Wednesday, November 29, 2023

tough


 
In 1953, Charlie Munger was 29 years old. Recently divorced. Lost the house. Huge social stigma of divorce back then. His 8-year-old son, Teddy, was diagnosed with cancer. The leukemia was incurable. No medical insurance - Munger paid for all his medical care. Charlie would visit Teddy in the hospital every day -- and then walk the streets crying. Teddy died at the age of 9. Charlie was broke, divorced and just lost his child. 99.9% of people would've turned to alcohol, drugs, or suicide. (And you'd understand why) Munger never did. Fast forward to 52 years old, a failed surgery left him blind in one eye with the potential of going fully blind one day. Charlie was an obsessive learner who read every book he could get his hands on. When confronted with the possibility of going blind and no longer being able to read he said: "It's time for me to learn braille!" The only thing that might be more impressive than his intellect was his actions. RIP.

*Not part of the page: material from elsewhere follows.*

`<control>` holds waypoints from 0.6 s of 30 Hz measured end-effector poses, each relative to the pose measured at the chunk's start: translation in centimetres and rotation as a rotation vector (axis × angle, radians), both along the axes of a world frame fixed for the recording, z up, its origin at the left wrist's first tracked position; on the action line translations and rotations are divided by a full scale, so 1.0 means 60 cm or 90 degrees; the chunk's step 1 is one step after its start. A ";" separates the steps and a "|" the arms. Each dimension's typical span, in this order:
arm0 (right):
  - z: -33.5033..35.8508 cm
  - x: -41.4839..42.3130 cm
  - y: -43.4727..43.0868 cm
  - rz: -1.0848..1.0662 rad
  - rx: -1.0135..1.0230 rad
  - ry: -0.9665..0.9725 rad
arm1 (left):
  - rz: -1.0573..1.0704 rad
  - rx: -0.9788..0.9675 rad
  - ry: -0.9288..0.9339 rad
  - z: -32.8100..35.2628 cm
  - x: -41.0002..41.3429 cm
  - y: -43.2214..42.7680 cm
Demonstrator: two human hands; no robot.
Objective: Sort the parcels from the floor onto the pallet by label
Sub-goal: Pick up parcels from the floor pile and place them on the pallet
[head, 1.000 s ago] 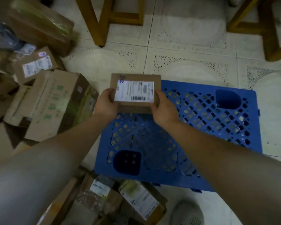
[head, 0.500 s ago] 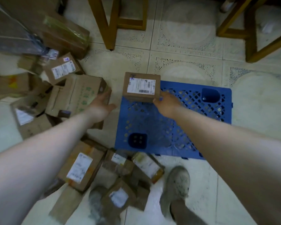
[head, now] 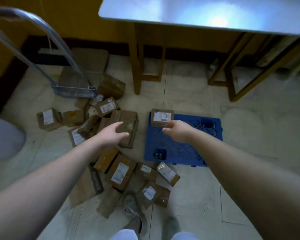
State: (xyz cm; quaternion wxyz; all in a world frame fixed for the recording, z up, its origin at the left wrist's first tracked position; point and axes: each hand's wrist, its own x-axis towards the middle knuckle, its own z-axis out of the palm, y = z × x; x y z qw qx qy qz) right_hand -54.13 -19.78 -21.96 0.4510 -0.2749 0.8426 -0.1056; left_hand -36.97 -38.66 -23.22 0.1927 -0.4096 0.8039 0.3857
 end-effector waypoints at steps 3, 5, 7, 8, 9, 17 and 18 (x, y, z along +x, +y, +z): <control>0.076 0.027 0.006 0.012 -0.044 0.050 | 0.059 -0.017 0.041 0.081 0.052 0.022; 0.120 0.049 0.009 0.022 -0.080 0.093 | 0.098 -0.036 0.071 0.129 0.091 0.036; 0.159 0.080 0.015 0.029 -0.095 0.114 | 0.104 -0.055 0.077 0.174 0.132 0.050; 0.178 0.096 0.017 0.037 -0.102 0.124 | 0.102 -0.066 0.079 0.196 0.152 0.056; 0.196 0.112 0.018 0.046 -0.108 0.133 | 0.100 -0.079 0.082 0.216 0.173 0.059; 0.307 0.240 -0.017 0.091 -0.143 0.188 | 0.146 -0.172 0.109 0.326 0.338 0.008; 0.311 0.260 -0.028 0.092 -0.140 0.194 | 0.156 -0.165 0.114 0.331 0.361 -0.004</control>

  --------- Munger on Self-Pity:
Generally speaking, envy, resentment, revenge, and self-pity are disastrous modes of thought.
Self-pity gets pretty close to paranoia…
Every time you find your drifting into self-pity, I don’t care what the cause, your child could be dying from cancer, self-pity is not going to improve the situation. It’s a ridiculous way to behave.
Life will have terrible blows, horrible blows, unfair blows, it doesn’t matter. Some people recover and others don’t.
There I think the attitude of Epictetus is the best. He thought that every mischance in life was an opportunity to behave well. Every mischance in life was an opportunity to learn something and that your duty was not to be immersed in self-pity, but to utilize the terrible blow in a constructive fashion. That is a very good idea.